Activity: Data follows below. Repeat exactly the lines between the line holding "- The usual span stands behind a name" and the line holding "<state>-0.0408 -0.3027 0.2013", inclusive, and nothing more; drop pictures.

Provided data:

________

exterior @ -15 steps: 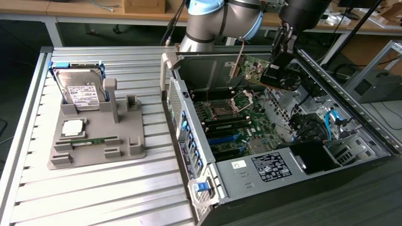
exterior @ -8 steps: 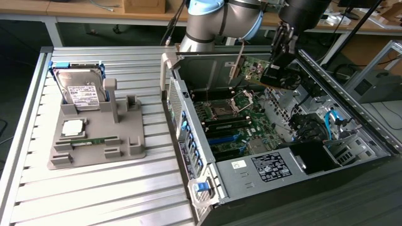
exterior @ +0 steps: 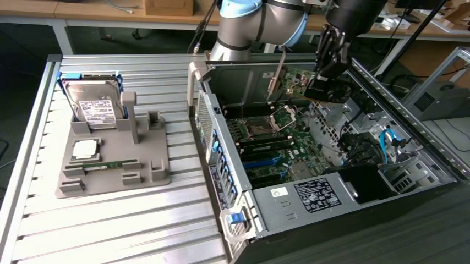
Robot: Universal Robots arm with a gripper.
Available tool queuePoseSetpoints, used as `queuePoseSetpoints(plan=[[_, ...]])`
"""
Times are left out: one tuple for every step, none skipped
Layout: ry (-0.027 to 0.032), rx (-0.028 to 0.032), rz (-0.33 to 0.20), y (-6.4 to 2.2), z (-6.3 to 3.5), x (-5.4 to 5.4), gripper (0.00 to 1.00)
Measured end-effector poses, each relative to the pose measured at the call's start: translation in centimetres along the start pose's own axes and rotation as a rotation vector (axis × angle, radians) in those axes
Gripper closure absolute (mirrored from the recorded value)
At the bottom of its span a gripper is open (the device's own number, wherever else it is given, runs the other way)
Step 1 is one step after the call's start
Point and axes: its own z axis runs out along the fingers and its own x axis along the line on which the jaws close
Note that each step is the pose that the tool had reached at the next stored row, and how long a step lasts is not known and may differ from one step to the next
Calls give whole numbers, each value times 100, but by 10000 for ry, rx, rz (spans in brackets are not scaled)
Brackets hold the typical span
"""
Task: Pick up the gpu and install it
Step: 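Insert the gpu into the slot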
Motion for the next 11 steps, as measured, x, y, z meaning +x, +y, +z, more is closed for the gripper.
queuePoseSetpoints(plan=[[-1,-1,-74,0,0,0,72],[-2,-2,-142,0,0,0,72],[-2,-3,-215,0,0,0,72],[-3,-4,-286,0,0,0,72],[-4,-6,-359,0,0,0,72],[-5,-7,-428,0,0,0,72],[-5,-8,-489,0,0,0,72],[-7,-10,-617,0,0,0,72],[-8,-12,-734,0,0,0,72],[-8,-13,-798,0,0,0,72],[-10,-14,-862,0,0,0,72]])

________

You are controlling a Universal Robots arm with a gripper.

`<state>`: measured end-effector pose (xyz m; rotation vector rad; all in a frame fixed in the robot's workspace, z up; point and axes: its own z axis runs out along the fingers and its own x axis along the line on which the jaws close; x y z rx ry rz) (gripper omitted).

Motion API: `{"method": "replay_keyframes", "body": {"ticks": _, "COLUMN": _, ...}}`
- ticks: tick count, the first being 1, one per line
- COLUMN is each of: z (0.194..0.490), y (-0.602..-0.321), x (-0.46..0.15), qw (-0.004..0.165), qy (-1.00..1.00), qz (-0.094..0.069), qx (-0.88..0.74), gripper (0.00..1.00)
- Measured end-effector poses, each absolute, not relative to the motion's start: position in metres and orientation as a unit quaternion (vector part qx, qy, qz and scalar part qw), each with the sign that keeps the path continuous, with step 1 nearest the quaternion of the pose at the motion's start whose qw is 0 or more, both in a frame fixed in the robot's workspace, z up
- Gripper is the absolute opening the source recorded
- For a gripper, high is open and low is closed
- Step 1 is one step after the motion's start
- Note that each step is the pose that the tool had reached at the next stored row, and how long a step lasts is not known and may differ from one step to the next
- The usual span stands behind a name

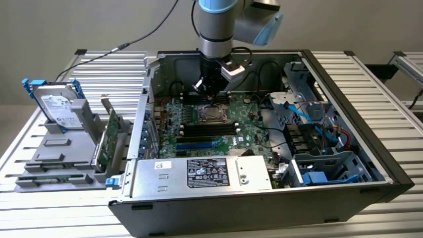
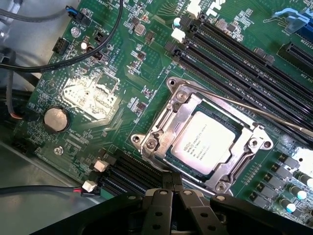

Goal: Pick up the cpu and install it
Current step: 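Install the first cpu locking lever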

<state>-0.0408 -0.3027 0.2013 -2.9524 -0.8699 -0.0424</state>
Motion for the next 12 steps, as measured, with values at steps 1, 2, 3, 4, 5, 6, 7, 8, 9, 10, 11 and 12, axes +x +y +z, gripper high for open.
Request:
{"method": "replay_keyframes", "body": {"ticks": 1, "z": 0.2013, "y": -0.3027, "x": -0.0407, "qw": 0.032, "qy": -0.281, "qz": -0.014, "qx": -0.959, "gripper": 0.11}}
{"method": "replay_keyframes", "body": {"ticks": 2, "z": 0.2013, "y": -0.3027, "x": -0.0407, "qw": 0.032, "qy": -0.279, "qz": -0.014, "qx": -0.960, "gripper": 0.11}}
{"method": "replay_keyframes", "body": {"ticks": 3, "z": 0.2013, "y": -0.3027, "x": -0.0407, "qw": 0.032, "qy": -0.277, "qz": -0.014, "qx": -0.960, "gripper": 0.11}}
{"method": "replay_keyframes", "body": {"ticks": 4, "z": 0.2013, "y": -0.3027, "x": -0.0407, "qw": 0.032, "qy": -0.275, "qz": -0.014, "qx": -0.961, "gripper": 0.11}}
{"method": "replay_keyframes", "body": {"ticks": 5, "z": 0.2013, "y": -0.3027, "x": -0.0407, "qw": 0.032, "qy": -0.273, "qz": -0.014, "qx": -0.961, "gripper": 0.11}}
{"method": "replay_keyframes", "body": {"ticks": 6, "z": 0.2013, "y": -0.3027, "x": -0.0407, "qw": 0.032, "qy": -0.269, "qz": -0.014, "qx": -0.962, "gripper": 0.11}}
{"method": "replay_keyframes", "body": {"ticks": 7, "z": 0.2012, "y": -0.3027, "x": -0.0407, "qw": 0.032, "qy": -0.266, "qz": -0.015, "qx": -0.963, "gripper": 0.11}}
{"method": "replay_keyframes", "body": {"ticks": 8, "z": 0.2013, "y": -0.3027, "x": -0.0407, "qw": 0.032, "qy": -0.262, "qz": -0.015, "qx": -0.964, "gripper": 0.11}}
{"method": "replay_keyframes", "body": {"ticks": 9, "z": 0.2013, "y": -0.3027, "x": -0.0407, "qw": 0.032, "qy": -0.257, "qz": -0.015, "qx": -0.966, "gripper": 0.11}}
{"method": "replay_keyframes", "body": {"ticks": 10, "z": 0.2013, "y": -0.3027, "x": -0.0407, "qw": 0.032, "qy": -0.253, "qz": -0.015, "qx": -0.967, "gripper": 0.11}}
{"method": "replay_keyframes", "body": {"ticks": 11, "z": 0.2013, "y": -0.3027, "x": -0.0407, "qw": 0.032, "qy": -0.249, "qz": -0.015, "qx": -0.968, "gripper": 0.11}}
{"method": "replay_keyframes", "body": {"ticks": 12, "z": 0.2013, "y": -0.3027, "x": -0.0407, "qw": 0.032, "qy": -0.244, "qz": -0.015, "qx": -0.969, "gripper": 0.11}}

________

Solution for this problem:
- The usual span stands behind a name


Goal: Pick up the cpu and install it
Current step: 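Install the first cpu locking lever
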
<state>-0.0408 -0.3027 0.2013 -2.9524 -0.8699 -0.0424</state>

The exercise is finished and nothing remains.